Fundraising for the dream weight room
Jordan Schumaker remembers his coaching staff’s first request last year when he became the athletic director at Butler (Ohio) High School.
“We need to do something in regards to the weight room,” the coaches told him.The school already had a 5,000-square-foot space used for training, but it was in dire need of upgrades. There were just six free-weight stations to accommodate 22 sports, and most of its equipment was donated by the University of Dayton nearly a decade ago. Butler wanted something to call its own, and coaches wanted space to train more athletes.
Renovations come at a high cost, and with a majority of high school athletic programs counting every penny, it can be difficult to justify something like a new training facility. Butler’s project was estimated to cost about $105,000.
Schumaker knew fundraising had to play a major role in the renovation. The booster club pledged half of the project’s cost, and another donor matched up to $20,000. David and Cheryl Kudla, whom the new strength and fitness center is named after, committed $25,000. The project was off to a fast start, but the athletic program still had work to do.
In an age of Kickstarter and GoFundMe, grassroots fundraising campaigns still have their place. And they’re effective.
Schumaker made it a priority to get out of the office and into the community, speaking at the rotary club, optimist club and chamber of commerce. Coaches invited parents to practices, where they presented drawings of the proposed training facility and answered questions.

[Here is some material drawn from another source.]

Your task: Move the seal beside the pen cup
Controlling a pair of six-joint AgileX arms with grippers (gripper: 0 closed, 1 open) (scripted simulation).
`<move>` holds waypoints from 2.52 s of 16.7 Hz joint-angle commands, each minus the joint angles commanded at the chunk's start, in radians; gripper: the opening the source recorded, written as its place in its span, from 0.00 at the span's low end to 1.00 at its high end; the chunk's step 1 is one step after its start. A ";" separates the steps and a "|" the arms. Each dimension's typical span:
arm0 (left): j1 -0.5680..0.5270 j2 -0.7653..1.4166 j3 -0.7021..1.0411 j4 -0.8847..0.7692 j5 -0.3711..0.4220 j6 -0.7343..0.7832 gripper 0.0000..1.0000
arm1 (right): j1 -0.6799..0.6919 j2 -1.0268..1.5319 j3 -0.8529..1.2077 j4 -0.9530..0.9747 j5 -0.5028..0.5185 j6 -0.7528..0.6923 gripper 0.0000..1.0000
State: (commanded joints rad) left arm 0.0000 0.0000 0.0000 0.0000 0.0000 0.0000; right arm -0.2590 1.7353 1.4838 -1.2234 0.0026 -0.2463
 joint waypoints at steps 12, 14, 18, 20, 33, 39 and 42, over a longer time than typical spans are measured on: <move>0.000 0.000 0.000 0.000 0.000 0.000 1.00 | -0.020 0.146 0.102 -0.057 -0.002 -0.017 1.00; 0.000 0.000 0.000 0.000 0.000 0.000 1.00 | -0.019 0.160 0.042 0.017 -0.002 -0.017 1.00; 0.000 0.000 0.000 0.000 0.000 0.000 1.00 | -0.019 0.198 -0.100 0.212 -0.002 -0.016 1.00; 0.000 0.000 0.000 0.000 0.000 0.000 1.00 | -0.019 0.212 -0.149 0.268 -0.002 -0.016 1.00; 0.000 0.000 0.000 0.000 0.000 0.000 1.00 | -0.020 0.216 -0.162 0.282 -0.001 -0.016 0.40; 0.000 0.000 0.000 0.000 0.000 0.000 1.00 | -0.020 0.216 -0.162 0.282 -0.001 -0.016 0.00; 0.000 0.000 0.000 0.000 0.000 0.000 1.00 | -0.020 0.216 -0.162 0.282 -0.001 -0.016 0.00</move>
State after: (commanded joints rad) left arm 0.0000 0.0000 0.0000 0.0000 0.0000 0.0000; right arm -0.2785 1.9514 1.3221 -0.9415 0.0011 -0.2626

The athletic program even used some creativity by partnering with businesses. Schumaker said he made an arrangement with a local pizza restaurant to put pledge forms on their boxes for a week. He brought the forms and glue sticks, and the restaurant stuck them to every box.
“Every day in the mail, we’d get $500 this day and $1,000 the next day just from those pledges,” Schumaker said. “It was really good to see the community support that.”

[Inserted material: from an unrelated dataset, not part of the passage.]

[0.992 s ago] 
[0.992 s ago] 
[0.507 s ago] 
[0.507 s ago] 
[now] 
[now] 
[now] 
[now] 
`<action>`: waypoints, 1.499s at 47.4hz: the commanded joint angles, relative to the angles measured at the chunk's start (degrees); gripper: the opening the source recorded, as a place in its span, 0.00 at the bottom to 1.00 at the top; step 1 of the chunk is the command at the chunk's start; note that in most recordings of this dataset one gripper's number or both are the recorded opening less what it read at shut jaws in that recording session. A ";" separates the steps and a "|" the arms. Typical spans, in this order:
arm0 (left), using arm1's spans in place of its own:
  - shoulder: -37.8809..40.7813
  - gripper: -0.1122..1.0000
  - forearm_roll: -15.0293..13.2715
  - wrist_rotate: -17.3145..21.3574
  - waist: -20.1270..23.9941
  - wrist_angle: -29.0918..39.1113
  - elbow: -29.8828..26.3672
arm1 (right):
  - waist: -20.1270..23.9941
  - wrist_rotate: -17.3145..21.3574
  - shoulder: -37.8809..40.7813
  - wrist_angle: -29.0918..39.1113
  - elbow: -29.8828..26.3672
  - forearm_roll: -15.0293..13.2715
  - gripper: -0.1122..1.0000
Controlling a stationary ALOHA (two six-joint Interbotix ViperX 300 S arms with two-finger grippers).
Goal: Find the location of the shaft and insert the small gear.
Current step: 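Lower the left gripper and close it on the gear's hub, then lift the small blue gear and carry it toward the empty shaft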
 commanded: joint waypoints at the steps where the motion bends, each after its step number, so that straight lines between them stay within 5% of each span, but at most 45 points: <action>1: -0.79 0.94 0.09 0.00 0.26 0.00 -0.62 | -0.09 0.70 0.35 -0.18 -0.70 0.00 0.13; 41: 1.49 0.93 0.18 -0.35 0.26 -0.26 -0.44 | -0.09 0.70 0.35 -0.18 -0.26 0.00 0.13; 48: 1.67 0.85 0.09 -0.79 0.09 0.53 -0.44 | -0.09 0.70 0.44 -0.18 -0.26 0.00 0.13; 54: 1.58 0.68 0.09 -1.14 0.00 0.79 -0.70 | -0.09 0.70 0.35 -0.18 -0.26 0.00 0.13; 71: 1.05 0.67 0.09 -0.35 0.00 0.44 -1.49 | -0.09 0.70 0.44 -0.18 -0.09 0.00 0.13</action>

Butler’s booster club originally planned to cover $50,000 of renovation costs, but with the program’s fundraising success the initiative required just $35,000 toward the weight room. Schumaker said that’s roughly the amount the booster club raises in an entire year.
“We have physical education classes in the (weight room) too,” he said, “so we were able to renovate a classroom with no tax dollars.”
The perfect space
Butler needed new equipment and greater functionality, but what it didn’t need was space. The weight room was converted from an old volleyball practice facility, so the school had some flexibility with how it would use the room.
The new weight room features 14 free-weight stations, up from six. That allows the strength coach to train nearly 52 student-athletes at once, instead of 18. With so much space, the school also installed 1,600 square feet of artificial turf, allowing kids to work on conditioning. It’s a unique addition that Schumaker said makes Butler’s training facility one of the best in southwestern Ohio.
“It has really become a source of pride for the kids and the community,” he said.
Strength coach Jeremy LaVoie said the changes made a monumental difference to the school’s training program. Two different teams can administer their lifting programs at the same time, while the baseball and softball teams are able to take indoor batting practice when necessary. The school’s offseason training program last summer had its highest attendance in recent memory, and members from the community regularly dropped by to see the changes first hand.
“It’s been pretty busy, but I love the fact that boys and girls sports want to use the weight room,” LaVoie said. “Anytime you can make working out fun for kids, that’s definitely going to be a positive.”
Butler’s project is an example for how high school athletic departments can still make fundraising work during a time when donors seem to be giving less. Schumaker said keeping projects like this under budget is always a challenge, but it’s important to have realistic expectations and do the best you can with what you have.
“There were some tough decisions with 22 sports that have a variety of needs,” he said. “But we’ve come a long way, and it’s been pretty cool to see how much the community supported it.”